Exercise: Copy, exactly as written, the lines that begin at the one containing "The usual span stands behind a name" and end at the one containing "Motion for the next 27". Skip any pictures in the data below.
▬▬▬▬▬▬
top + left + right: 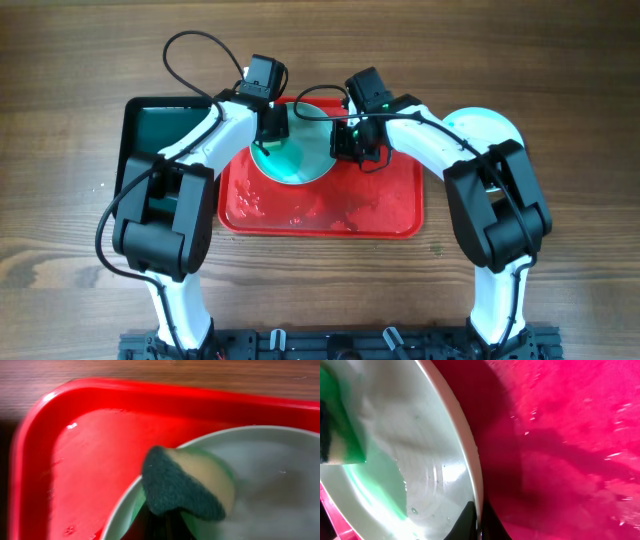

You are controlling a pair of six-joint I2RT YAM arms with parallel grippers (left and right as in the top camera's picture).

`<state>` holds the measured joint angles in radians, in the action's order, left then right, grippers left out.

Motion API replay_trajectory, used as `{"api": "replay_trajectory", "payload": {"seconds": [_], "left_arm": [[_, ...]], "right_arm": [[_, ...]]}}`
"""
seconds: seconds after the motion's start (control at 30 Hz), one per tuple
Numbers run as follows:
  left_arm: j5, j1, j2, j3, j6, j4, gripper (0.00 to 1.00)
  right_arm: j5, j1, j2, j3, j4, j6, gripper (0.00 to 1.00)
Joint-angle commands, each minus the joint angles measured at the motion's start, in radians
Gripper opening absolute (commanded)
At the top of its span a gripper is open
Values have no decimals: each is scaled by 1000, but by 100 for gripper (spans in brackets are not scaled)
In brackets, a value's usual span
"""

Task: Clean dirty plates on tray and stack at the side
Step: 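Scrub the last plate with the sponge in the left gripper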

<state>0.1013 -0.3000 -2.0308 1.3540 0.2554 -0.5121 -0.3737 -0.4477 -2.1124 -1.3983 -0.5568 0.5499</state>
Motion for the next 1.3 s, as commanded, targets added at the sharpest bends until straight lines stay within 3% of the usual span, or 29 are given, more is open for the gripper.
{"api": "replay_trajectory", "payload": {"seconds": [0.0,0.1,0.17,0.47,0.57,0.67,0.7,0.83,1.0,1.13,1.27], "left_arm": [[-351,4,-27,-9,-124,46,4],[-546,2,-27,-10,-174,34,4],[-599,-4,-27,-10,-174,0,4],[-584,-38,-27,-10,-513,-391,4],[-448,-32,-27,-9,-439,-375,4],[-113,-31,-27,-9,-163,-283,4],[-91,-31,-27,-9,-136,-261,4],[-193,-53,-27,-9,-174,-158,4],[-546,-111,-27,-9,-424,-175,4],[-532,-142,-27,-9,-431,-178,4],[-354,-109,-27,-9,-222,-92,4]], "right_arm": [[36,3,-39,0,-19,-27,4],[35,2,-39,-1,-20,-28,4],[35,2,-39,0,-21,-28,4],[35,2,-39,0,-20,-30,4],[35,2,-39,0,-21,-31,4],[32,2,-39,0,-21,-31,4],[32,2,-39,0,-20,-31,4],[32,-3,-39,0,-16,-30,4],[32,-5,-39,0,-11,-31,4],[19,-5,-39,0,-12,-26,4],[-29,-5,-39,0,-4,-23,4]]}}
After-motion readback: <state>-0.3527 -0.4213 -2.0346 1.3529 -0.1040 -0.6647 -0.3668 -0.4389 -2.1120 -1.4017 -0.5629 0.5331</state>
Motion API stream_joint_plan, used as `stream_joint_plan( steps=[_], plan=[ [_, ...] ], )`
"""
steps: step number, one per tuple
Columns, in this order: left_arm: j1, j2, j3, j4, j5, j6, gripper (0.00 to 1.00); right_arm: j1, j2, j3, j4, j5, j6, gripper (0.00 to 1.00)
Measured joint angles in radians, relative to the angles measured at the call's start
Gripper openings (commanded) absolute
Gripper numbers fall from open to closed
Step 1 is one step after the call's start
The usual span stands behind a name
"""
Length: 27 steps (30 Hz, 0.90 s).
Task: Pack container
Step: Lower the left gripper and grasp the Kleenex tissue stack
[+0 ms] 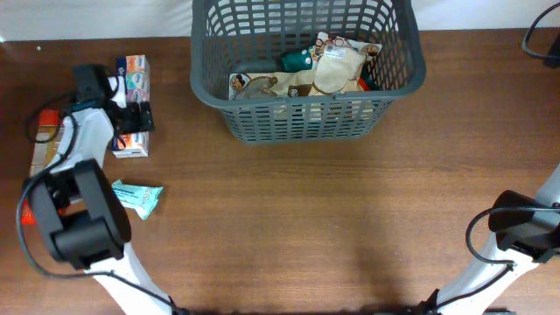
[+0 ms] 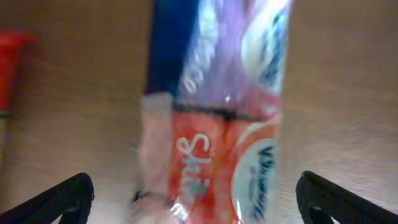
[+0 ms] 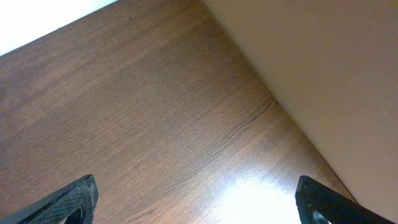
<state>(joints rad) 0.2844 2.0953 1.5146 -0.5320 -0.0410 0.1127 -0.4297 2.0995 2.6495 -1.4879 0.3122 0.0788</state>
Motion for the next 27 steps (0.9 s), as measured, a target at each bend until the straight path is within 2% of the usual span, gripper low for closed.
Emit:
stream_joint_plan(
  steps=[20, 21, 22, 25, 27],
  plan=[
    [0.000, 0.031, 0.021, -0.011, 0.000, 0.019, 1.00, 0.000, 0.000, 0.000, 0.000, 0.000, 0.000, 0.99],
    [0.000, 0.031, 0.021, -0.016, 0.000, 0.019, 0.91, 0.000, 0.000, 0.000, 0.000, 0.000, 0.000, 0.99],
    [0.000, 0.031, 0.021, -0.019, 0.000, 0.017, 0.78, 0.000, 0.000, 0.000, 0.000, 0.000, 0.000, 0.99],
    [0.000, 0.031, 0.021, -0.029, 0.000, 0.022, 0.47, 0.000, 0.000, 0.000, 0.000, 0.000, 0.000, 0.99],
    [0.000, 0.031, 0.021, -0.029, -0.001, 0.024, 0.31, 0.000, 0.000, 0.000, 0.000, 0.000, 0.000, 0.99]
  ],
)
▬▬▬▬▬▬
Answer for the task:
The usual span stands behind a name
"""
Length: 27 steps (30 Hz, 0.90 s).
Task: Pack container
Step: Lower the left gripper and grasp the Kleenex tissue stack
[+0 ms] 
[+0 ms] 
[+0 ms] 
<state>(joints rad) 0.2844 2.0953 1.5146 -0.5320 -0.0410 0.1127 -0.4297 2.0995 2.6495 -1.4879 0.3122 0.0788</state>
Motion for the next 27 steps (0.9 s), as measured, a target at each bend until the straight path is within 2% of the usual span, gripper low for closed.

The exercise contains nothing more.